The resulting image produced from the survey can be seen below (figure 4) where tree points (green triangles) are shown against an aerial image basemap. While the final image appears to be quite accurate and is representative of the data collected, there were some obstacles that arose and adjustments made along the way.

Figure 4: Tree points produced from survey

The biggest problem that occurred was that, after the 'Bearing Distance to Line' tool was initially ran, two of the three GPS points and subsequent lines were inaccurate, where GPS point 3 was highly inaccurate and was approximately 3,000 meters south of the actual location (figure 5, lower red dot at the bottom of the blue ellipse). This error could have been a result of one or both of the following:
  1. Equipment error: the GPS unit did not calculate the correct coordinate (highly unlikely, especially for GPS point 3, but possible), or
  2. Human error: the GPS coordinates could have either been recorded and/or transferred into Excel incorrectly (most likely cause)
Figure 5: Image of the three GPS points and (red dots within the blue ellipse) where GPS point 3 is located at the bottom and shows just how far off it was compared to the other two points  

GPS point 2 was also not in the correct location, appearing in the middle of the parking lot behind the Davies Center about 75 meters north of the actual location (top group of lines in figure 6 below). GPS point 1 appears to be accurate, therefore no correction will be needed. The GPS points were all chosen along Putnam Drive (the path running from the upper left corner to the lower right corner in figure 6), so to line up GPS points 2 and 3 with the path, the latitudinal coordinates were adjusted. 
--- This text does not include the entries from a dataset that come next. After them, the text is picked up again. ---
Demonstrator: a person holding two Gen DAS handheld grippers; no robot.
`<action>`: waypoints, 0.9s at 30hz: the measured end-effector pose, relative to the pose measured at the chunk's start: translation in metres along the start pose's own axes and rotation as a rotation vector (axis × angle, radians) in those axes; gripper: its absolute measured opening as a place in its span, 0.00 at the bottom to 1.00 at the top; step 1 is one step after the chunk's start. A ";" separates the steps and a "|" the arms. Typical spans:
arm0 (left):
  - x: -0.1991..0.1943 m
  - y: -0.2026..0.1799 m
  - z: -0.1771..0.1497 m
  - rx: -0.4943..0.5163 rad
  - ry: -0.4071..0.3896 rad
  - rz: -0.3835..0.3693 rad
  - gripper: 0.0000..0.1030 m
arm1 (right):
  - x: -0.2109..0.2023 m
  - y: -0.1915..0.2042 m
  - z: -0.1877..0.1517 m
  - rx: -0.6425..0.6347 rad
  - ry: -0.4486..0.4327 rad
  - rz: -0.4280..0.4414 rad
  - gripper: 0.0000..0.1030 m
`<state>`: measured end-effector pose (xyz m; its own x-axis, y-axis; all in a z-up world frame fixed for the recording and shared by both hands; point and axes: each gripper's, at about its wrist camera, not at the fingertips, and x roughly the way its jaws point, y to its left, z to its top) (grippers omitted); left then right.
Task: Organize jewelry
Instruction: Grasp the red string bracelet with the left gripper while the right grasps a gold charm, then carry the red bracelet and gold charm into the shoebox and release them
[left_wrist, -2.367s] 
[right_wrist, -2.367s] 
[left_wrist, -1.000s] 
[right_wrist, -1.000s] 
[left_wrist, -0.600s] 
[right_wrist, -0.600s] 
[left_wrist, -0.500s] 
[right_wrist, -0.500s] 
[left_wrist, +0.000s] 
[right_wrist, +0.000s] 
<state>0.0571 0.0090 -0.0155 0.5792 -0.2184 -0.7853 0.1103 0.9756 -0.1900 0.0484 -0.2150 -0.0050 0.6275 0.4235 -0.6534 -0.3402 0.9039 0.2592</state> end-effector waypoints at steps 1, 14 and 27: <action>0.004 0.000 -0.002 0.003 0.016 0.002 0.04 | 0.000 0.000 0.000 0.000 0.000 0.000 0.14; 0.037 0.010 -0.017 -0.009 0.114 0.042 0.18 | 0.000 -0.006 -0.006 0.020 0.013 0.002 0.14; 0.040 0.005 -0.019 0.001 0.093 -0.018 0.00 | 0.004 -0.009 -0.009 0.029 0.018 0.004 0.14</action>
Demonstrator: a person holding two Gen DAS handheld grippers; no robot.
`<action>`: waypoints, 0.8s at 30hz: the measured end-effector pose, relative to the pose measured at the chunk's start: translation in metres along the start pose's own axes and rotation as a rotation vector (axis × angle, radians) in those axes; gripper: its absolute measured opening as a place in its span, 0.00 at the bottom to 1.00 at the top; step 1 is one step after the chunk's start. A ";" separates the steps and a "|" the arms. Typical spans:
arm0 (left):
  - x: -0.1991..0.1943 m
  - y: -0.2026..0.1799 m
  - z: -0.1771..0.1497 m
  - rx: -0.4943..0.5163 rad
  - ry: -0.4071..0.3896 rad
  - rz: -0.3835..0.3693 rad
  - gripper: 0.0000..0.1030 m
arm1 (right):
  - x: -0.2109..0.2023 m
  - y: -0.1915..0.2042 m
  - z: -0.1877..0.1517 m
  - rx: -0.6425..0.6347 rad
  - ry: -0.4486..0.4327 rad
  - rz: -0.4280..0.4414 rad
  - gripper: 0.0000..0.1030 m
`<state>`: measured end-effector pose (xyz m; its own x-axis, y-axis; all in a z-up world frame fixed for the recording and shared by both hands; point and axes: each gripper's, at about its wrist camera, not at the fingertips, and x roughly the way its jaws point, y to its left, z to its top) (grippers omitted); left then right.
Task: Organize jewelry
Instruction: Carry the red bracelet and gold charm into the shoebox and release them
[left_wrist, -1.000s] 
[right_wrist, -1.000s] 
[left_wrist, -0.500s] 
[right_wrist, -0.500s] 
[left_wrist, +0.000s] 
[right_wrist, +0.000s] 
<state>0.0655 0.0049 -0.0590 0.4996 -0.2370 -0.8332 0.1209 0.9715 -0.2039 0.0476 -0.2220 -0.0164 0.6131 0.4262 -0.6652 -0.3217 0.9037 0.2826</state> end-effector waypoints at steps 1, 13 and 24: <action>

Figure 6: Result of 'Bearing Distance to Line' tool after GPS point 3 (left group of lines) was corrected, but GPS point 2 (upper group of lines) is still inaccurate

Using the 'Identify' tool in ArcMap, by clicking in a location directly above GPS point 3 and below GPS 2, coordinates were displayed in the spot that was clicked. Using the given latitude coordinates, these were then used to replace the related coordinates in the Excel table. After the table was updated in Excel, the 'Bearing Distance to Line' tool was ran, this time with a more accurate result (see figure 7 below). 

Figure 7: Result of 'Bearing Distance to Line' tool after latitudinal coordinate were adjusted in Excel for GPS point 2 and 3

Since the collection of data for this exercise was a group effort, it's difficult to discern just how accurate the adjusted coordinates for GPS points 2 and 3 are (GPS point 3 appears to be slightly off path). The highest confidence in accuracy goes to GPS point 1 which was not adjusted. Unfortunately for this exercise, sub-meter accuracy is crucial for pinpointing trees to their exact location, so if someone were to use the map produced from this survey, it may be difficult to locate the trees from GPS points 2 and 3 if the adjustments made for them were not accurate enough.


Conclusions

Overall this survey was fairly successful. All of the attribute table was measured and recorded without too many problems (although identifying certain tree species was somewhat difficult) and the methods worked well for accomplishing these tasks. However, either due to equipment or human error, the resulting map featured inaccuracies (some worse than others). It will be important going forward in future activities and surveys to be extra cautious, pay close attention to measurements and data recording, and double check that data transfers are correct.